A principal é que vai continuar dependente de recursos externos para sempre. É um país rico em gente, mas não tem minério de ferro, cobre, petróleo, gás e outras coisas que precisa para sustentar suas necessidades. Também falta terra. A China tem 6% da terra arável do mundo, com 21% da população mundial.
Além disso, a China ainda é muito dependente, embora menos do que no passado, de exportações para o resto do mundo, o que induz a fragilidade.
Não podemos jamais desprezar que o desempenho da economia chinesa nas últimas três décadas foi extraordinário. Mas agora o país tem dificuldades para chegar ao próximo estágio.
A questão demográfica é muito séria. Há incentivo para não ter filhos e ao mesmo tempo as pessoas estão vivendo mais, sem um sistema de pensão apropriado.
Por todos esses fatores não acredito que a China será esse temido grande dragão que irá devorar o mundo.
O argumento central do meu livro é que a natureza do sistema político é um obstáculo para as mudanças necessárias para que a China seja número um no mundo. Não é só um problema econômico, é político, social e legal.

E na política externa?
A China está a caminho de ser a maior economia do mundo, mas não desenvolveu uma política externa para acompanhar isso. Reclama da ordem internacional, mas não aceita discutir a reforma da ONU, porque não quer perder seu assento permanente no Conselho de Segurança nem dividir com outros, como Brasil, Índia e muito menos com o Japão. Falta um envolvimento mais construtivo, mas não vejo a China querendo isso.

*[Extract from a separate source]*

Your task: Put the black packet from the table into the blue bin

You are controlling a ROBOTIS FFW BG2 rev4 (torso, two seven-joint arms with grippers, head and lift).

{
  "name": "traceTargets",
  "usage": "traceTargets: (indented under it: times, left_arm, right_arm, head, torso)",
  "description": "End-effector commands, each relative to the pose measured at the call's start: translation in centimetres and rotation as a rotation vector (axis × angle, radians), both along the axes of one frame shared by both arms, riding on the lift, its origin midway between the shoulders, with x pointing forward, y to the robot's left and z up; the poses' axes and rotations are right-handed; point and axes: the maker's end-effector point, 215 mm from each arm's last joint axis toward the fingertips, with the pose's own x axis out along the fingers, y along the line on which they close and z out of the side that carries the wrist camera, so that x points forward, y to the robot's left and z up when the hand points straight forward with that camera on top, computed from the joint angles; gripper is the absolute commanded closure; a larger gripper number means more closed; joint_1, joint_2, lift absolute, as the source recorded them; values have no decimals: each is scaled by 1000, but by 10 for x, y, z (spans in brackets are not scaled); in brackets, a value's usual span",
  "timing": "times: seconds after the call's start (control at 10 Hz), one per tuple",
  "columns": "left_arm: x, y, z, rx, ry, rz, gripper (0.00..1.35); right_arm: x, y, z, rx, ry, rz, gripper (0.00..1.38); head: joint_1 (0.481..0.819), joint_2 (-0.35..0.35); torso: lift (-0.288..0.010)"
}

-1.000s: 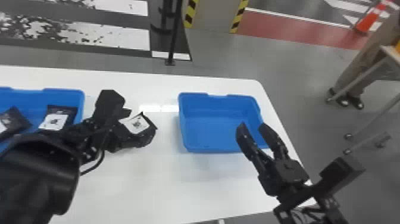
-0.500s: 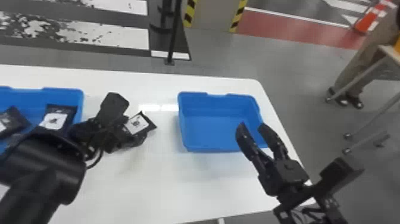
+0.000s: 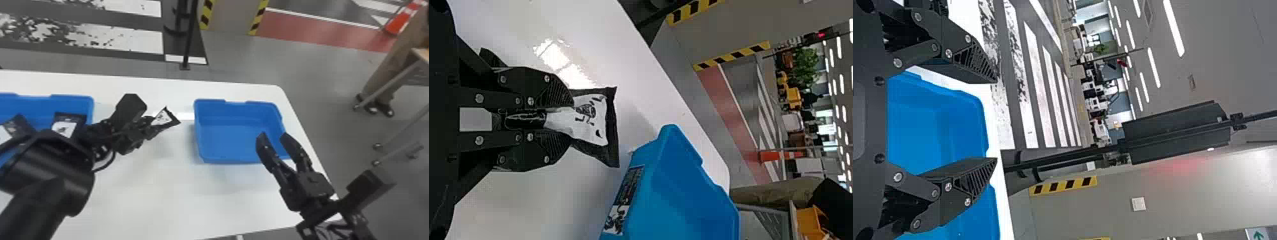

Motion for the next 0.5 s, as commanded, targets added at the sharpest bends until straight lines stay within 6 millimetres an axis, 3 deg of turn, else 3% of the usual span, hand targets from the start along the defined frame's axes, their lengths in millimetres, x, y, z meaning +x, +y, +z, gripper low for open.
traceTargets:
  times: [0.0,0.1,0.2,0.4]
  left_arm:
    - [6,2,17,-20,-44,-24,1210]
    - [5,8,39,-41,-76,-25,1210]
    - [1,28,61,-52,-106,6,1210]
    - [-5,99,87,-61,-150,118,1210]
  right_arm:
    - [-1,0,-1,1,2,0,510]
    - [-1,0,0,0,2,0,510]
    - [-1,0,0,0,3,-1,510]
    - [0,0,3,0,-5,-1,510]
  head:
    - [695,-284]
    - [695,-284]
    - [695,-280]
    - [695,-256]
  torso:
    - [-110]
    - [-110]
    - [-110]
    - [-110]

Há contradições interessantes e irônicas, como no caso da Ucrânia. A China não quer criticar a Rússia, porque está esperando fechar um acordo de gás com Moscou e porque a Rússia é uma espécie de amigo. Mas o que a Rússia está fazendo na Crimeia é exatamente o que a China diz ser contra [intervenção em assuntos de outro país]. Se na Crimeia pode, por que não no Tibete e em Xinjiang [províncias chinesas com focos separatistas]?.

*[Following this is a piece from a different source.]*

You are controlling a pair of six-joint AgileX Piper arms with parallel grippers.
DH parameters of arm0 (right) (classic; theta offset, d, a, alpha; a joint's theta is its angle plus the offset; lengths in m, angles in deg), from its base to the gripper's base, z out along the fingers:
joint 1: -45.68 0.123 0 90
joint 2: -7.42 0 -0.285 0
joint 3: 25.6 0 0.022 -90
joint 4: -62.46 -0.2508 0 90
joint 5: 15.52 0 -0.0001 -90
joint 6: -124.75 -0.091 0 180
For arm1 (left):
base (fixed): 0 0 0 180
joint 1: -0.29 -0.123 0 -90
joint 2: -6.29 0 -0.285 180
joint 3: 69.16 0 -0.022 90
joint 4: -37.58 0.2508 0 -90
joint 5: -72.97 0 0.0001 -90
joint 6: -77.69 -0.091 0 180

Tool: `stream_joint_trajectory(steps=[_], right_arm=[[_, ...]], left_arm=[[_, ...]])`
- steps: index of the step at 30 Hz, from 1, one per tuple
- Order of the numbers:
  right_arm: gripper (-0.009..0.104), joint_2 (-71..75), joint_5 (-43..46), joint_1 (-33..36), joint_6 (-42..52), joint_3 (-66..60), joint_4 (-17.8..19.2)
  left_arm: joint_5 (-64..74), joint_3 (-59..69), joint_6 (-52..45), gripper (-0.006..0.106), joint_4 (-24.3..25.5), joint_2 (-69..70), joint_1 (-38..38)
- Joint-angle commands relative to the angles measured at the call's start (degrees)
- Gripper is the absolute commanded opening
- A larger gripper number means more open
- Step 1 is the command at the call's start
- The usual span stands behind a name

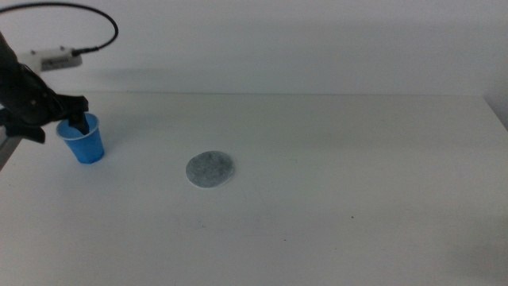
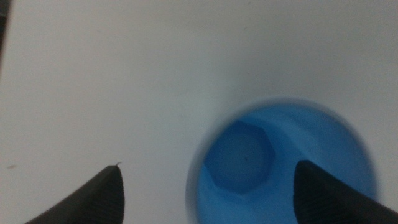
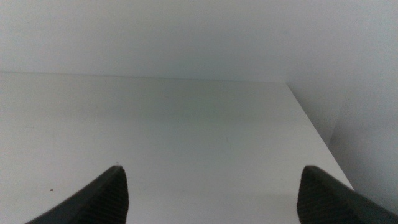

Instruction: Place an empty cup on a cup mat.

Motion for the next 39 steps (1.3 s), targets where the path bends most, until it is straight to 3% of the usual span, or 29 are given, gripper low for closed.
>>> stream_joint_trajectory(steps=[1,5,7,12,27,39], right_arm=[[0.093,0.28,0.38,0.1,0.23,-0.19,0.39],[0.093,0.28,0.38,0.1,0.23,-0.19,0.39],[0.093,0.28,0.38,0.1,0.23,-0.19,0.39],[0.093,0.28,0.38,0.1,0.23,-0.19,0.39],[0.093,0.28,0.38,0.1,0.23,-0.19,0.39],[0.093,0.28,0.38,0.1,0.23,-0.19,0.39]], left_arm=[[-2.17,-0.79,-0.14,0.089,-1.18,-1.78,-0.02],[-2.83,-0.79,-0.26,0.072,-1.46,-3.45,-0.02],[-2.83,-0.79,-0.26,0.054,-1.46,-3.54,-0.02],[-0.88,-0.94,-0.26,-0.001,-3.79,-1.43,0.74],[-0.83,-0.08,5.58,-0.002,-4.34,3.43,23.6],[-1.36,0.01,7.84,0.003,-5.49,-0.4,26.87]])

Há também o interesse comercial, porque a China investiu US$ 6 bilhões na Ucrânia nos últimos dois anos em troca de alimentos, mas quase não viu retorno.

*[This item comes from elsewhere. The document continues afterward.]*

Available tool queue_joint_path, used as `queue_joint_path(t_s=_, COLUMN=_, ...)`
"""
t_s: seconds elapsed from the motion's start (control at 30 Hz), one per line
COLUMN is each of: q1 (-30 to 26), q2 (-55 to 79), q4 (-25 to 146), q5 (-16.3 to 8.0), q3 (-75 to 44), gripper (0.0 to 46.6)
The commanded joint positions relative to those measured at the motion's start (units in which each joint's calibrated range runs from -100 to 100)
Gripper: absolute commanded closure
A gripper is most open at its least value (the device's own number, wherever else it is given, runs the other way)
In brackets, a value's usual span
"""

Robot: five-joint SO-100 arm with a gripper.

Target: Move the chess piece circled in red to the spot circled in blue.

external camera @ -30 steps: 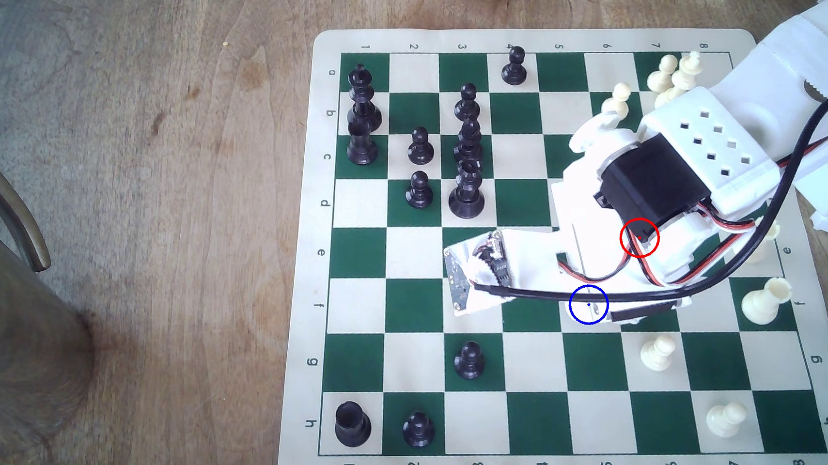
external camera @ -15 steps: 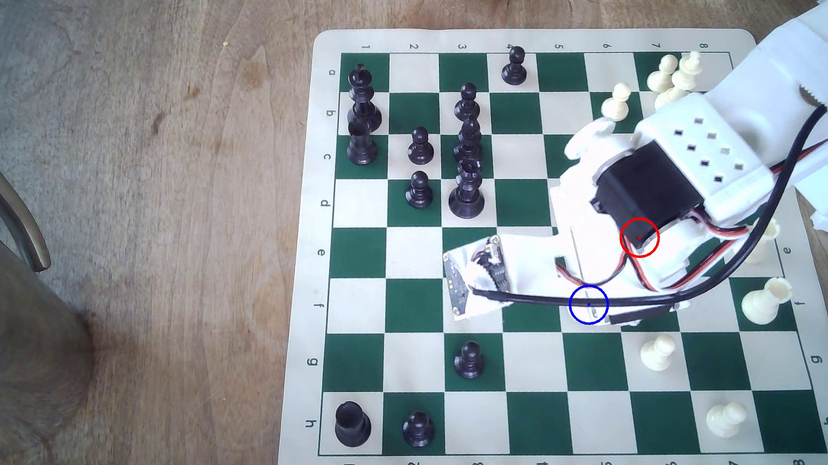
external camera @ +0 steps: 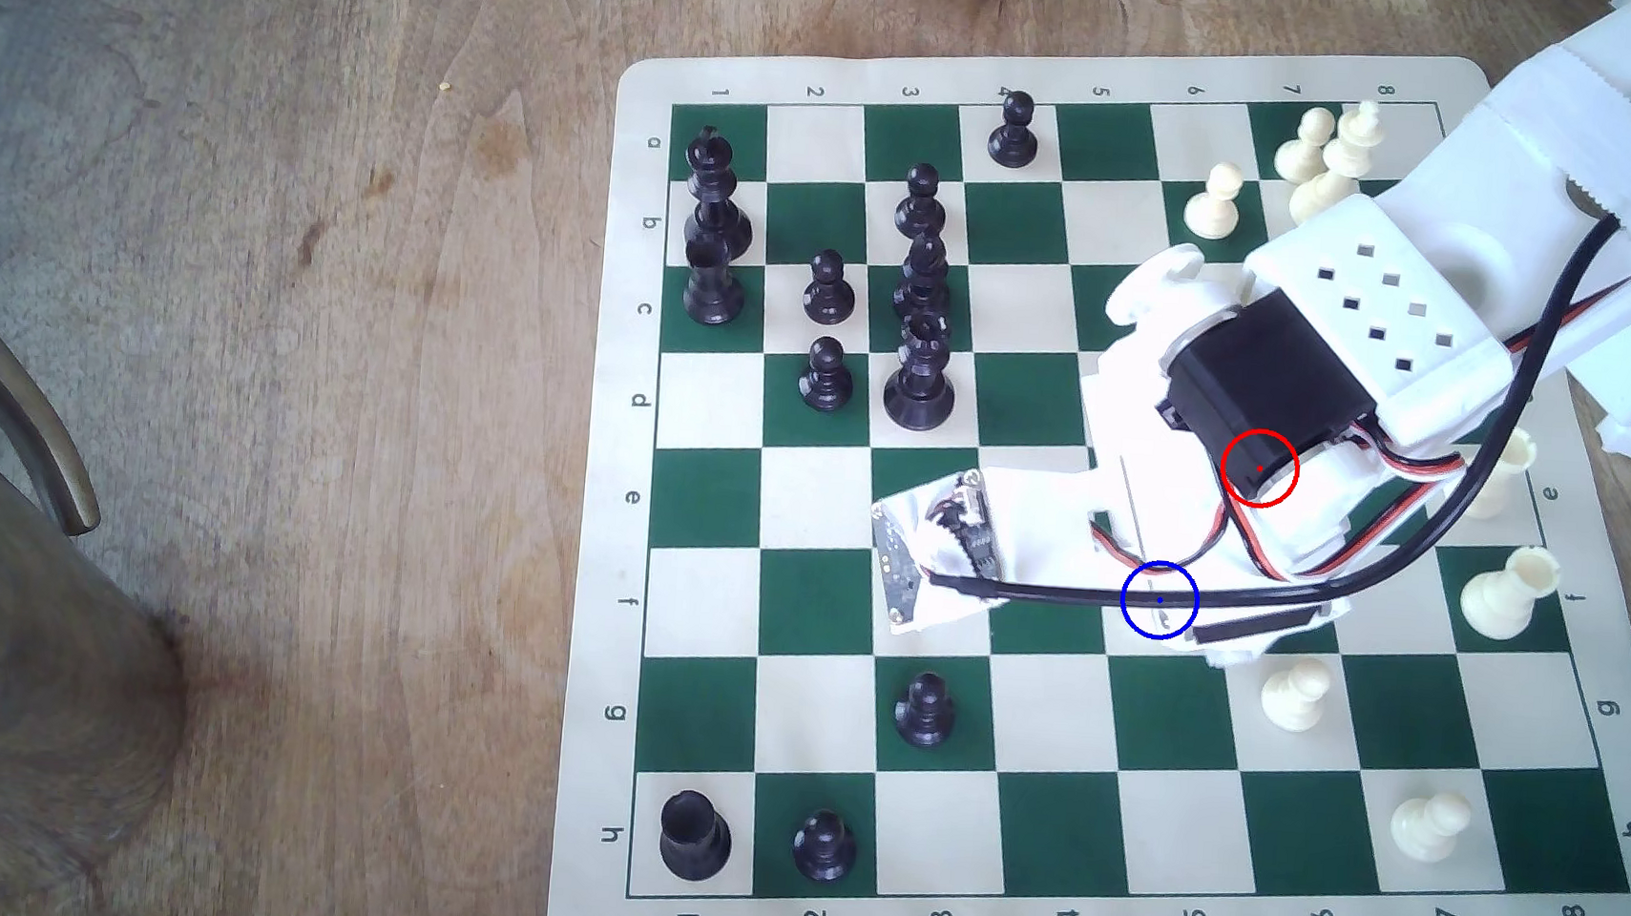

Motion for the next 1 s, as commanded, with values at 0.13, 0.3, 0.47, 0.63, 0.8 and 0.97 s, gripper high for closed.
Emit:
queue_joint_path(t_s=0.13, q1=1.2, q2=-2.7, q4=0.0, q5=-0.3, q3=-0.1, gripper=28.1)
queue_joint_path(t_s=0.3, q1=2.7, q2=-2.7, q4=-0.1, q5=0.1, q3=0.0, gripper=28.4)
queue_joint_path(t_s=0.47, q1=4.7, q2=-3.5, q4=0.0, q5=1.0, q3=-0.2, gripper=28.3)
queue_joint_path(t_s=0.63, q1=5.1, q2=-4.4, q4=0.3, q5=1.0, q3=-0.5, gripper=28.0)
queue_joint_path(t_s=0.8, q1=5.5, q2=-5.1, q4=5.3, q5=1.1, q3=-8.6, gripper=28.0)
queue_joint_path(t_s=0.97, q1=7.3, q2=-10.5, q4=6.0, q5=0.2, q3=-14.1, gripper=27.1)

Para o governo chinês, a crise na Ucrânia mostra como é perigoso se envolver com o mundo, porque surgem todas essas contradições. Não vejo a China atuando como um líder global e nem acho que essa é a ambição do governo. O que a China quer é ser reconhecida como grande potência, mas sem ter que se envolver muito com o resto do mundo, exceto em comércio.

Por quê?
Acho que eles gostam de ser "outsiders", porque isso lhes dá poder. Essa pode ser a melhor política para um personagem de faroeste, mas não para um país que quer ser visto em pé de igualdade com os EUA.
O modelo chinês não inspira. As pessoas foram às ruas na Ucrânia e no Oriente Médio em busca de democracia como no Ocidente. Eu nunca vi ninguém protestar para ter o modelo chinês.

Qual a prioridade do governo?
Autopreservação. Estrangeiros costumam minimizar a importância que a criação de empregos tem para o regime. Há uma passagem no livro de memórias de George W. Bush em que ele pergunta ao [ex-presidente] Hu Jintao o que o fazia perder o sono.
Bush diz que para ele é o terrorismo. Hu responde: a necessidade de criar empregos. Sempre foi assim e por uma razão simples. Há entre 160 mil e 180 mil protestos por ano na China.
Os motivos são geralmente locais, desapropriação de terras, abuso policial, corrupção, preços de ônibus e impacto ambiental de alguma fábrica. Se houver desemprego em massa, isso criaria uma espécie de cola entre esses protestos e poderia sair do controle. É disso que o governo tem medo.